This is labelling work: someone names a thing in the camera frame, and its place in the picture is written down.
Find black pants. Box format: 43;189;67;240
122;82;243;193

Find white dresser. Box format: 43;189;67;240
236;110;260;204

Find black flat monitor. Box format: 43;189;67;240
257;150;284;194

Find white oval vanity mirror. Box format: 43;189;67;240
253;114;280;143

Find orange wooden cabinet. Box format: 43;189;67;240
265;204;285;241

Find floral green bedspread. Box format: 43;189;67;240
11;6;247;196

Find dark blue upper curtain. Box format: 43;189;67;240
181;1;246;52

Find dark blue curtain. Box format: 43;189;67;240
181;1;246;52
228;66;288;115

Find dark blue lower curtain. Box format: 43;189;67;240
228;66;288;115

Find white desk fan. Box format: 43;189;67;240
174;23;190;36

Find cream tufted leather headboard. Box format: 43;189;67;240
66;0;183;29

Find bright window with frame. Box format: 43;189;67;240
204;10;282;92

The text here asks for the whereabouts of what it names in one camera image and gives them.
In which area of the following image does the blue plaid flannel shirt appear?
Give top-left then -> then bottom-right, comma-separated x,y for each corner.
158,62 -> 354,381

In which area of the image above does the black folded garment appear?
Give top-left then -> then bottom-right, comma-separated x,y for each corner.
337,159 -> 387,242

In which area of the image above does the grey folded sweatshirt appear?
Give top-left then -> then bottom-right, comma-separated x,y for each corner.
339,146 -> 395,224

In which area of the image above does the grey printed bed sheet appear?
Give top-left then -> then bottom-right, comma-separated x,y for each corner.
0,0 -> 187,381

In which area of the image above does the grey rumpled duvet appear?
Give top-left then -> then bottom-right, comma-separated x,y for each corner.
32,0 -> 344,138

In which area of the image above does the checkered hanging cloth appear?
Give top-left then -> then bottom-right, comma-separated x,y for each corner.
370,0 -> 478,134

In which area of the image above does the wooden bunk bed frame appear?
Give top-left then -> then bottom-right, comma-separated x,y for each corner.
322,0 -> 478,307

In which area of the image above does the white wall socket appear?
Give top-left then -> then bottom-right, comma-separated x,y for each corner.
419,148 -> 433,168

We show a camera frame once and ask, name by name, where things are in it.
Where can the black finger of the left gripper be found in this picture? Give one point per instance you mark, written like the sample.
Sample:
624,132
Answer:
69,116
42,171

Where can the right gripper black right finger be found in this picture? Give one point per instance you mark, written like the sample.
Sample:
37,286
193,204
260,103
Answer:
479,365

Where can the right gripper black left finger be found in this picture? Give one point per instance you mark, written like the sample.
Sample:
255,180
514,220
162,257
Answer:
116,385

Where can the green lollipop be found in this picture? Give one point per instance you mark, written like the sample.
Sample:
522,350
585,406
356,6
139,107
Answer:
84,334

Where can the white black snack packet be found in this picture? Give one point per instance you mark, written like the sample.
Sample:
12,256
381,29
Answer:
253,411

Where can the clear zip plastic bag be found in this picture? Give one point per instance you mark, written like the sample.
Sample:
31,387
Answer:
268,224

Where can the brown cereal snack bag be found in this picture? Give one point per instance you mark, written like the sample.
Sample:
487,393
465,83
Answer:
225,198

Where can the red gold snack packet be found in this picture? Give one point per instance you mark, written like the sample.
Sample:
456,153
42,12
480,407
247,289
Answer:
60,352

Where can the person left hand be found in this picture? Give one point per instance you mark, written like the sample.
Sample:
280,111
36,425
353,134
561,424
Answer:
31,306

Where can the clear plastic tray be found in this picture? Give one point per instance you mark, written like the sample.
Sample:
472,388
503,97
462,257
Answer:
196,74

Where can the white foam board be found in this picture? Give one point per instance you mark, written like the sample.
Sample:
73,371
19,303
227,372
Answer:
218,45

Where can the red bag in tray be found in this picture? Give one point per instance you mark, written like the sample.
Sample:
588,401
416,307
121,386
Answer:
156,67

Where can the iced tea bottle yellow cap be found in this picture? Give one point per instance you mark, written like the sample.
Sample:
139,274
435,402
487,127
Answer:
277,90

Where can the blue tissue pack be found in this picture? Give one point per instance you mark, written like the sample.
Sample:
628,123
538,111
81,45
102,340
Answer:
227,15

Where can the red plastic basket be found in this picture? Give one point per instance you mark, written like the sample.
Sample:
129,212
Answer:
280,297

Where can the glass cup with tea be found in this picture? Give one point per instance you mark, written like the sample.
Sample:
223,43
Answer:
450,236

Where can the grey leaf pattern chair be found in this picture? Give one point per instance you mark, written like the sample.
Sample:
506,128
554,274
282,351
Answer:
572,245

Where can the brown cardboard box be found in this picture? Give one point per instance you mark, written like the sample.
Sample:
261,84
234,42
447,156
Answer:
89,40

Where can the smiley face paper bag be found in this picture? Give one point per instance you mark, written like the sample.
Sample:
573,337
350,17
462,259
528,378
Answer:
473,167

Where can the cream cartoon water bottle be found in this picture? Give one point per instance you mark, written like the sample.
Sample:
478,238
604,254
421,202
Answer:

________

Every line of the data must be reproduced exactly.

Worked solution:
This is labelling work: someone names a thing in the camera frame, and its place in the picture is written down.
Find black pants. Box format: 43;189;67;240
122;82;243;193

Find white dresser. Box format: 43;189;67;240
236;110;260;204

Find black flat monitor. Box format: 43;189;67;240
257;150;284;194

Find white oval vanity mirror. Box format: 43;189;67;240
253;114;280;143

Find orange wooden cabinet. Box format: 43;189;67;240
265;204;285;241

Find floral green bedspread. Box format: 43;189;67;240
11;6;247;196

Find dark blue upper curtain. Box format: 43;189;67;240
181;1;246;52

Find dark blue curtain. Box format: 43;189;67;240
181;1;246;52
228;66;288;115

Find dark blue lower curtain. Box format: 43;189;67;240
228;66;288;115

Find white desk fan. Box format: 43;189;67;240
174;23;190;36

Find cream tufted leather headboard. Box format: 43;189;67;240
66;0;183;29

Find bright window with frame. Box format: 43;189;67;240
204;10;282;92

The text here asks for the whereabouts of what it names in one camera image and gives them.
In which area of the following image does the blue plaid flannel shirt appear?
Give top-left then -> then bottom-right, comma-separated x,y for each corner.
158,62 -> 354,381

In which area of the image above does the black folded garment appear?
Give top-left then -> then bottom-right, comma-separated x,y for each corner.
337,159 -> 387,242

In which area of the image above does the grey folded sweatshirt appear?
Give top-left then -> then bottom-right, comma-separated x,y for each corner.
339,146 -> 395,224

In which area of the image above does the grey printed bed sheet appear?
Give top-left then -> then bottom-right, comma-separated x,y for each corner.
0,0 -> 187,381

In which area of the image above does the grey rumpled duvet appear?
Give top-left then -> then bottom-right, comma-separated x,y for each corner.
32,0 -> 344,138

In which area of the image above does the checkered hanging cloth appear?
Give top-left then -> then bottom-right, comma-separated x,y for each corner.
370,0 -> 478,134

In which area of the image above does the wooden bunk bed frame appear?
Give top-left then -> then bottom-right, comma-separated x,y for each corner.
322,0 -> 478,307

In which area of the image above does the white wall socket appear?
Give top-left then -> then bottom-right, comma-separated x,y for each corner.
419,148 -> 433,168

We show a camera frame once and ask, name by name, where things are in it.
Where can the black finger of the left gripper be found in this picture? Give one point per instance you mark, written like the sample.
Sample:
624,132
Answer:
69,116
42,171

Where can the right gripper black right finger be found in this picture? Give one point per instance you mark, written like the sample.
Sample:
37,286
193,204
260,103
Answer:
479,365

Where can the right gripper black left finger be found in this picture? Give one point per instance you mark, written like the sample.
Sample:
255,180
514,220
162,257
Answer:
116,385

Where can the green lollipop be found in this picture? Give one point per instance you mark, written like the sample.
Sample:
522,350
585,406
356,6
139,107
Answer:
84,334

Where can the white black snack packet be found in this picture? Give one point per instance you mark, written like the sample.
Sample:
12,256
381,29
Answer:
253,411

Where can the clear zip plastic bag be found in this picture? Give one point per instance you mark, written like the sample.
Sample:
31,387
Answer:
268,224

Where can the brown cereal snack bag be found in this picture? Give one point per instance you mark, written like the sample.
Sample:
487,393
465,83
Answer:
225,198

Where can the red gold snack packet be found in this picture? Give one point per instance you mark, written like the sample.
Sample:
456,153
42,12
480,407
247,289
Answer:
60,352

Where can the person left hand be found in this picture? Give one point per instance you mark, written like the sample.
Sample:
280,111
36,425
353,134
561,424
Answer:
31,306

Where can the clear plastic tray be found in this picture? Give one point per instance you mark, written like the sample.
Sample:
472,388
503,97
462,257
Answer:
196,74

Where can the white foam board be found in this picture? Give one point per instance you mark, written like the sample.
Sample:
73,371
19,303
227,372
Answer:
218,45

Where can the red bag in tray be found in this picture? Give one point per instance you mark, written like the sample.
Sample:
588,401
416,307
121,386
Answer:
156,67

Where can the iced tea bottle yellow cap be found in this picture? Give one point per instance you mark, written like the sample.
Sample:
139,274
435,402
487,127
Answer:
277,90

Where can the blue tissue pack be found in this picture? Give one point per instance you mark, written like the sample.
Sample:
628,123
538,111
81,45
102,340
Answer:
227,15

Where can the red plastic basket be found in this picture? Give one point per instance you mark, written like the sample.
Sample:
129,212
Answer:
280,297

Where can the glass cup with tea be found in this picture? Give one point per instance you mark, written like the sample.
Sample:
223,43
Answer:
450,236

Where can the grey leaf pattern chair be found in this picture? Give one point per instance you mark, written like the sample.
Sample:
506,128
554,274
282,351
Answer:
572,245

Where can the brown cardboard box be found in this picture? Give one point per instance you mark, written like the sample.
Sample:
261,84
234,42
447,156
Answer:
89,40

Where can the smiley face paper bag be found in this picture? Give one point per instance you mark, written like the sample.
Sample:
573,337
350,17
462,259
528,378
Answer:
473,167

Where can the cream cartoon water bottle be found in this picture? Give one point per instance you mark, written like the sample.
Sample:
478,238
604,254
421,202
Answer:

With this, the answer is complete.